I do want to get a hair transplant. Fill in the temples. Nothing else than that surgery wise really. No fillers either. 

Gain muscle, since im very skinny atm. 185cm at 69kg.


----------



## chasing aesthetics (Sep 24, 2021)

Drago Soprano said:


> 1. You look extremely gay, but not gay enough to give me an erection
> 
> 2. You're extremely retarded for posting your TikTok here (if that's actually you). Your friends, followers and family wouldn't be too happy knowing you post here


Lol i have nothing to hide. Im a very transparent person. It's good PR to be controversial.


----------



## Deleted member 14139 (Sep 24, 2021)

chasing aesthetics said:


> Lol i have nothing to hide. Im a very transparent person. It's good PR to be controversial.
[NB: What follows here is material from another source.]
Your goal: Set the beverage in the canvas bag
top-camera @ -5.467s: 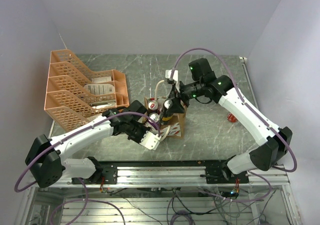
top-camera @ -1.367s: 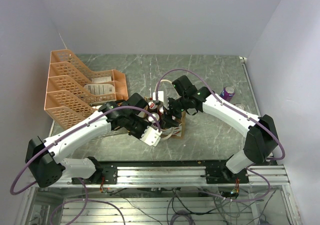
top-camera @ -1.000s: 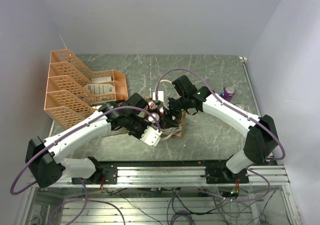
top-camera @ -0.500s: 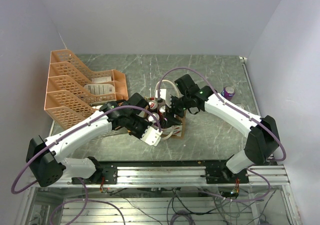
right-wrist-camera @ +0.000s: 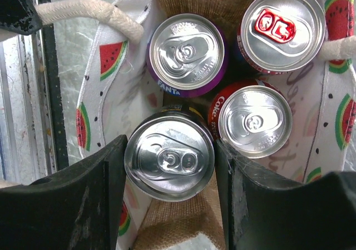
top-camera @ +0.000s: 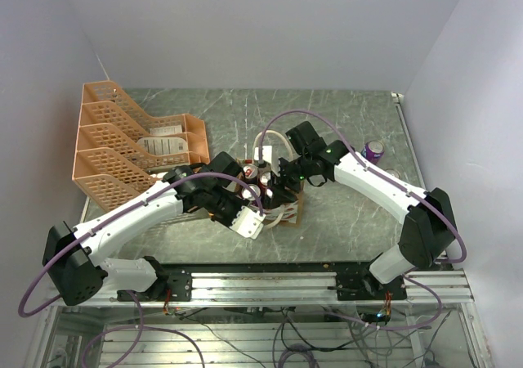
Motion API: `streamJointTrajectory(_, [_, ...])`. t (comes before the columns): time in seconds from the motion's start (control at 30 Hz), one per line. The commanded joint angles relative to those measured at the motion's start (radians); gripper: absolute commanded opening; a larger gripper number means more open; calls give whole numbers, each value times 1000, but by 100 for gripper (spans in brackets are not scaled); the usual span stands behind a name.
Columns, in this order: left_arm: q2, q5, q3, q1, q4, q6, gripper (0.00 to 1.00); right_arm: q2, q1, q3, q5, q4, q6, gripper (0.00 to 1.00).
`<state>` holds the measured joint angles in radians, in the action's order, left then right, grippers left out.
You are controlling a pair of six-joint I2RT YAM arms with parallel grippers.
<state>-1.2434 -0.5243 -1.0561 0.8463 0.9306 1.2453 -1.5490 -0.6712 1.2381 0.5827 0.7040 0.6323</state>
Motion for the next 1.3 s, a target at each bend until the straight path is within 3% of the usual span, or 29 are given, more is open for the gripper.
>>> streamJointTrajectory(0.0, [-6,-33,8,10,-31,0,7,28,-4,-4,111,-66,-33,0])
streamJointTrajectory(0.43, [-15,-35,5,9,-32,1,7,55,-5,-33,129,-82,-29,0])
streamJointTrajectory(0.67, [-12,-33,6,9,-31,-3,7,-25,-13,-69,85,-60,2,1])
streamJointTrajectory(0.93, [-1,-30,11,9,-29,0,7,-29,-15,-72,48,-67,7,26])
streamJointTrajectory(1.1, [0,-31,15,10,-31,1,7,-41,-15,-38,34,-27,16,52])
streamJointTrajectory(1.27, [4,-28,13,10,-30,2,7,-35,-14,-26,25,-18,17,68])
any publicity is good publicity if you were already famous but then your career stagnated. no one knows who you are, and the only people that care about you might be disappointed. make no mistake, the putrid stench of inceld has tarnished this forum. it's an incel forum with some lurkers and rich trustfundcels getting surgery


stop doing your eyebrows ASAP


----------



## chasing aesthetics (Sep 24, 2021)

Drago Soprano said:


> any publicity is good publicity if you were already famous but then your career stagnated. no one knows who you are, and the only people that care about you might be disappointed. make no mistake, the putrid stench of inceld has tarnished this forum. it's an incel forum with some lurkers and rich trustfundcels getting surgery
> 
> 
> stop doing your eyebrows ASAP


Haha i am here almost exclusively to looksmax. Money and success Max section is also interesting. 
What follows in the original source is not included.